■ **What you are asked to do**: Take the line that contains "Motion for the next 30" and each line after it in the material below, and transcribe them exactly, stopping at the end.

━━━━━━━━━━━━━━━━━━━━━━━━━━━━━━

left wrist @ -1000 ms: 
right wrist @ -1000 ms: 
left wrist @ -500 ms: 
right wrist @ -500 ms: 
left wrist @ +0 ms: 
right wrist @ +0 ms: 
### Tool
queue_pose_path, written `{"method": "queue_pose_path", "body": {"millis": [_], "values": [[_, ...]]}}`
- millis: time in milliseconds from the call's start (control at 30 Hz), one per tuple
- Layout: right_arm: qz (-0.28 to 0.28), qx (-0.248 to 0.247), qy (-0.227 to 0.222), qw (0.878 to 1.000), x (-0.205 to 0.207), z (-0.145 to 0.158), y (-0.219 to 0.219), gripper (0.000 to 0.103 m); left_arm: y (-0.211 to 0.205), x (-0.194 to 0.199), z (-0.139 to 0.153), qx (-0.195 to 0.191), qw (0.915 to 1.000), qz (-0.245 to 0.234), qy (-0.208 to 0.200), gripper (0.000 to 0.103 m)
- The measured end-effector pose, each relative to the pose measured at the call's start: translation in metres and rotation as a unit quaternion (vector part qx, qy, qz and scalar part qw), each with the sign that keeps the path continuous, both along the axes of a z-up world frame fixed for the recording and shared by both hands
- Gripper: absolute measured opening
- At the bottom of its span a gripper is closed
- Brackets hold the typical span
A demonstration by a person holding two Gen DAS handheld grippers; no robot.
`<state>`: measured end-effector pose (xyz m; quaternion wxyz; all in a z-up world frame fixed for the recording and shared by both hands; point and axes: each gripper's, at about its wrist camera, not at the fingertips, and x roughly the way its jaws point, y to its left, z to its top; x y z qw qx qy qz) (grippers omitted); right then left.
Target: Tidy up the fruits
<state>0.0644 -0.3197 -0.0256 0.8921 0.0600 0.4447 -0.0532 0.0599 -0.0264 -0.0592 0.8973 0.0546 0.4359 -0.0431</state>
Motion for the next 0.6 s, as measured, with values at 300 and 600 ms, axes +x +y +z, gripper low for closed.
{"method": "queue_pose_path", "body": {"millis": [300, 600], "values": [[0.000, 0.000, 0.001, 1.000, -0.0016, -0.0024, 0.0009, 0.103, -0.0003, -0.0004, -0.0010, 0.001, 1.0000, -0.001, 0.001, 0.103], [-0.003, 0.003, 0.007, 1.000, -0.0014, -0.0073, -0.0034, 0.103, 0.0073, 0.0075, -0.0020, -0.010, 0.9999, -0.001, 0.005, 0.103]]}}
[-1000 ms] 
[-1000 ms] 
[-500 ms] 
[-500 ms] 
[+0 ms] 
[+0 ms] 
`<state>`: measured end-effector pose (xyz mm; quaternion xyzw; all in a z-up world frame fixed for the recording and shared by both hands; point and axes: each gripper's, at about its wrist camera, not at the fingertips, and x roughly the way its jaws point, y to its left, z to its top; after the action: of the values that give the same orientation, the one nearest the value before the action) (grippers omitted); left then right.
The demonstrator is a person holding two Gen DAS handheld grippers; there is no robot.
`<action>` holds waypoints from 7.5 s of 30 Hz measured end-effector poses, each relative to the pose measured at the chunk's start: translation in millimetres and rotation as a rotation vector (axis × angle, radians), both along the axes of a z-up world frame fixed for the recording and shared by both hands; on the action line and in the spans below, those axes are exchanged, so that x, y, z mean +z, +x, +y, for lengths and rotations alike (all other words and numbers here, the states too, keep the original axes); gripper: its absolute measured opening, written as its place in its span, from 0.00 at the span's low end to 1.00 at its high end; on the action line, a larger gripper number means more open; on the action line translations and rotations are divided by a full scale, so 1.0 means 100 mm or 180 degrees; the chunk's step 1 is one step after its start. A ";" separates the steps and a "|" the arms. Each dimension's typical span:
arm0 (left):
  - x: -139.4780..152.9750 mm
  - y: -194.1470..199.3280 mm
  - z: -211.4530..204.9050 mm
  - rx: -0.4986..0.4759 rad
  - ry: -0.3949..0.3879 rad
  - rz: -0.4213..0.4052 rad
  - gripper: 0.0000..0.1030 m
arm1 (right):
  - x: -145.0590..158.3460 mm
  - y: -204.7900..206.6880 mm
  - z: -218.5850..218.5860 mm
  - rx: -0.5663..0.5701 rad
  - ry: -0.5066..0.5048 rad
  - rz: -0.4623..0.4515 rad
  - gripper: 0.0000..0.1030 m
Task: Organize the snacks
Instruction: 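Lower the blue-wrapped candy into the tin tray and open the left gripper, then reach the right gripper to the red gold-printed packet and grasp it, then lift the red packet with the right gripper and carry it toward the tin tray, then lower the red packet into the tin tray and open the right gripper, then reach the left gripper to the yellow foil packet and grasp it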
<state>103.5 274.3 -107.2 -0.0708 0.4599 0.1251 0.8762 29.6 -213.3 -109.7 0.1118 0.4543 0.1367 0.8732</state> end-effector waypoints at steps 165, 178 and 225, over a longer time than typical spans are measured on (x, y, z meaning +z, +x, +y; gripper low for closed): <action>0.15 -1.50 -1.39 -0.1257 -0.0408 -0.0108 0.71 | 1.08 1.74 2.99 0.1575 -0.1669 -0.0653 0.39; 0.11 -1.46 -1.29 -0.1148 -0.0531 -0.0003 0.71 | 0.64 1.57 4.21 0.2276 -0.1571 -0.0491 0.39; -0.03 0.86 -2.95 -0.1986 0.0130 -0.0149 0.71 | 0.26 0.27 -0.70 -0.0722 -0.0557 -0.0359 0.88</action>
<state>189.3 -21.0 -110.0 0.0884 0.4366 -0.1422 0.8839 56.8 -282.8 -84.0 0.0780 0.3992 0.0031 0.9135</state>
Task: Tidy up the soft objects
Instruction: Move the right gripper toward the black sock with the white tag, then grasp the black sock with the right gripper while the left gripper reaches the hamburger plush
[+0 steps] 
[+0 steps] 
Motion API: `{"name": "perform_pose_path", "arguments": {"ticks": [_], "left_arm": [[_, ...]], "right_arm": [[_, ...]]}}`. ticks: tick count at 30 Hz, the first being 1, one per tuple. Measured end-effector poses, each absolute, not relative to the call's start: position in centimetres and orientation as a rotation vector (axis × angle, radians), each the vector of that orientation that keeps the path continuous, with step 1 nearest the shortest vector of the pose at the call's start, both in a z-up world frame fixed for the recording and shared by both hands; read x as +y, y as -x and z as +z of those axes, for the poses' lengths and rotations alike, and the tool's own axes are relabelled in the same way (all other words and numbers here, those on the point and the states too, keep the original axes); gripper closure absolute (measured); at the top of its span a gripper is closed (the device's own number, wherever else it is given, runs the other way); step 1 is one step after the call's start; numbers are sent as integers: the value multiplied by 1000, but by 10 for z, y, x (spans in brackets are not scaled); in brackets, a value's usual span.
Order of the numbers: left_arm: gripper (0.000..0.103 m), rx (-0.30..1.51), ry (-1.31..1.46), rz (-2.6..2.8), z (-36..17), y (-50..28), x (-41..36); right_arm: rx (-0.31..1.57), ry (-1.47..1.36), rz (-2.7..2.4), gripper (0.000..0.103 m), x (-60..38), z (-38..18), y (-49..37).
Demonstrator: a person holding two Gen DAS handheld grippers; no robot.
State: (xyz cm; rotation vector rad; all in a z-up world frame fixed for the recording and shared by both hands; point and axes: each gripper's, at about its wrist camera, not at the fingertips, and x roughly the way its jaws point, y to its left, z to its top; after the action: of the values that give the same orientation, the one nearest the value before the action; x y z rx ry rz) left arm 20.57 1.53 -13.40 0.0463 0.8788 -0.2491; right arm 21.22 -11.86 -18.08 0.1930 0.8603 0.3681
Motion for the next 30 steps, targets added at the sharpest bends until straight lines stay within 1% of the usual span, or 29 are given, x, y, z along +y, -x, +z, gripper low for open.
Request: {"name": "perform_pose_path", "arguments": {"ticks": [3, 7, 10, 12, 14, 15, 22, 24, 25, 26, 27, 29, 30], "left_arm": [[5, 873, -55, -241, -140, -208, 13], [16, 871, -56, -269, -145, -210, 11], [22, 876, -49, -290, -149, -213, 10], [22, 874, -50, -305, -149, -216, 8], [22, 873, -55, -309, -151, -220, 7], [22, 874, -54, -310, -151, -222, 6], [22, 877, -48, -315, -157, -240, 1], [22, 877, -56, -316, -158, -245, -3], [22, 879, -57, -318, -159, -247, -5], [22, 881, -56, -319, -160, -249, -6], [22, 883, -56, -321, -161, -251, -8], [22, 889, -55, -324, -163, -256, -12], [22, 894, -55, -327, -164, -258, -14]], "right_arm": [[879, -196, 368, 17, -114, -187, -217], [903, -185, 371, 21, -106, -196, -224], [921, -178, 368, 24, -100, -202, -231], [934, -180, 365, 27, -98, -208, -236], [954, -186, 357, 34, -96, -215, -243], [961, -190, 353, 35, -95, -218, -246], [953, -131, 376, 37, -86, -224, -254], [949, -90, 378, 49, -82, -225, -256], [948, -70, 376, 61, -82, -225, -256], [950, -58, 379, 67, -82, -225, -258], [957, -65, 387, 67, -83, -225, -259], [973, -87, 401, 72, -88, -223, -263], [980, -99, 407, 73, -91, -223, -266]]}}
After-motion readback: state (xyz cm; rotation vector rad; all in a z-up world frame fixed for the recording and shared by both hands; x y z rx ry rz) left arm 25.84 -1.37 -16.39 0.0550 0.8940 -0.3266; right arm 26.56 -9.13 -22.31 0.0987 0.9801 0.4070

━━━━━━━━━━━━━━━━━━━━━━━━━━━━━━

■ **Task answer**:
Motion for the next 30 steps, targets added at the sharpest bends until straight lines stay within 1% of the usual span, or 29 are given, x, y, z along +y, -x, +z, gripper low for open.
Request: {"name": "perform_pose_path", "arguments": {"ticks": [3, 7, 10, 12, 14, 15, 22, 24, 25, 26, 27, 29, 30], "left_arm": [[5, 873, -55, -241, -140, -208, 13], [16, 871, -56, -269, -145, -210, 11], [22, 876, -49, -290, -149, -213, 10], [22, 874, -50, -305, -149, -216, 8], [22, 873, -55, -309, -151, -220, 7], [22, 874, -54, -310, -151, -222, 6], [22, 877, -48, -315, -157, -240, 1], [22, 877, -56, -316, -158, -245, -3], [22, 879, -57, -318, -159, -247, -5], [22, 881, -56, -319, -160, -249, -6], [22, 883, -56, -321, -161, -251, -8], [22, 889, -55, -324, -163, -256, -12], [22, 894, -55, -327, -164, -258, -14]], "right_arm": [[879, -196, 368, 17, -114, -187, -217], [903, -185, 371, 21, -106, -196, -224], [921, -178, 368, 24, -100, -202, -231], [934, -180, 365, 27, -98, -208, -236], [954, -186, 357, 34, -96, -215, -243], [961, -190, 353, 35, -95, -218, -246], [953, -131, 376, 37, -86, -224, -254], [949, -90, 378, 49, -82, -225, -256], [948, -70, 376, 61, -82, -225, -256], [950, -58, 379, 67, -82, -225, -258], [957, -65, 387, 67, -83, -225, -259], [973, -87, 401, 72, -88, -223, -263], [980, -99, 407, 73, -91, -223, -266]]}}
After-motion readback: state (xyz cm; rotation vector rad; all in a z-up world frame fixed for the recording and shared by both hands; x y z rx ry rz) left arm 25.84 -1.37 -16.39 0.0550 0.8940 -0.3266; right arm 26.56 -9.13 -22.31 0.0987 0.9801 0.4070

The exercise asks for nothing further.